By: Chris Caplinger
This final part of a three part series on imaging and workflow using SharePoint Products and Technologies will briefly cover the required parts list for an imaging solution with SharePoint Products and Technologies. The first part of the series focused on “What is Imaging”, explaining the technology in a nutshell. The second part explained “Why” you would want to use a SharePoint Document Library as the repository for an imaging system. If you want to get up-to-date on this series, you can find part one here, and part two here.
Capture
Before you can store images in a SharePoint Document Library, you have to capture the image. When you talk about capture I think it’s simple to break the actual capture of document images capture down into three basic categories:
Microsoft does provide a desktop scanning application with MODI (Microsoft Office Document Imaging) that is available with Microsoft Office 2003 Professional. The devices used with MODI are typically Twain compliant scanners that operate at very low speeds but are small and compact to fit perfectly on the occasional users desktop.
Production/High Speed Document Scanning is usually accomplished with scanners that have automatic document feeders (ADF), capturing pages at rates up to 140 pages per minute. These scanners have the ability to scan pages in simplex or duplex operation using virtually any size paper than can be fit into a file cabinet. Microsoft does not provide a program that can operate these scanners, but there are many third part solutions that handle this task.
Fax capture is also a niche where Microsoft depends on third party vendors. These vendors deliver solutions that manage several fax lines on a server, converting the faxed pages into multi-page documents that can be uploaded to the server.
Indexing
After an image is captured, is must be “Indexed” before it is sent to a document library. Indexing is the process of assigning Meta data to the captured documents in order for it to be easily retrieved at a later time. There are many methods for indexing documents:
Key from image is basically manually indexing, and probably the most popular form of indexing captured documents. During this process users typically look at the captured images on a screen and manually key in the indexing values needed for Meta data searching once the document is stored in a SharePoint Document Library.
Bar-coding is often used in conjunction with and sometimes as a replacement for Key from image.
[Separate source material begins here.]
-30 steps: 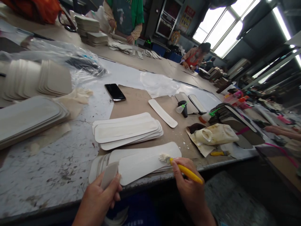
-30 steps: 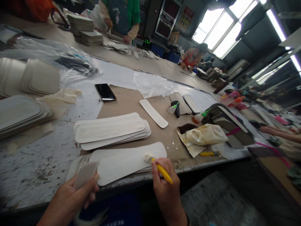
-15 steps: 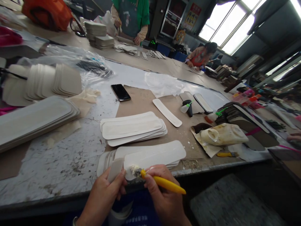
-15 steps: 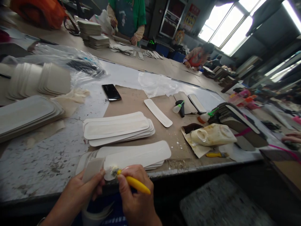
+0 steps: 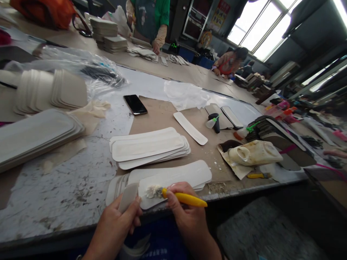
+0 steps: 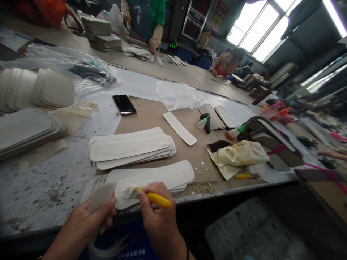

When images contain bar codes with Meta data, most production capture software can read the bar codes and automatically populate Meta data fields. Sometimes these bar codes are simply used to indicate the beginning of a new document in large batch scanning operation. Alternatively, they can be used to notify the indexing software of the document type that is preparing to be scanned.
Optical/Intelligent Character Recognition is the process of recognizing typed or handwritten data on images and converting this information to Meta data. This process is often misunderstood and does NOT always provide a good replacement for manual indexing. It can, however, with the right software and implementation team, save time when you are scanning large volumes of very similar forms.
SharePoint Products and Technologies contain no ability for production indexing of captured documents. Instead they depend on ISVs (Independent Software Vendors) to provide this functionality. If you are scanning with MODI, you can download a free product here to aid with this. Production capture and fax solutions should provide this functionality out of the box.
Release
After paper documents have been captured and indexed they need to be moved to a SharePoint document library. I usually call this releasing, but you could call it upload, saving or make up something new. Out of the box with SharePoint Products and Technologies, you can only upload images using the capabilities available with a web browser. By writing some code you can use the SharePoint APIs or FrontPage RPC to build applications that release images to document libraries. Perhaps the simplest way to get scanned images into SharePoint Document Libraries is to just purchase a solution from a Microsoft ISV Partner. These solutions can typically scan, index and release all within one application.
Document Searching
Once documents are released and stored into SharePoint Document Libraries, users will typically want to search for these documents by the column data associated with the list item. To my knowledge the only solution for searching specific column data using logical search operators and wild cards is a web part our company provides in KnowledgeLake Imaging.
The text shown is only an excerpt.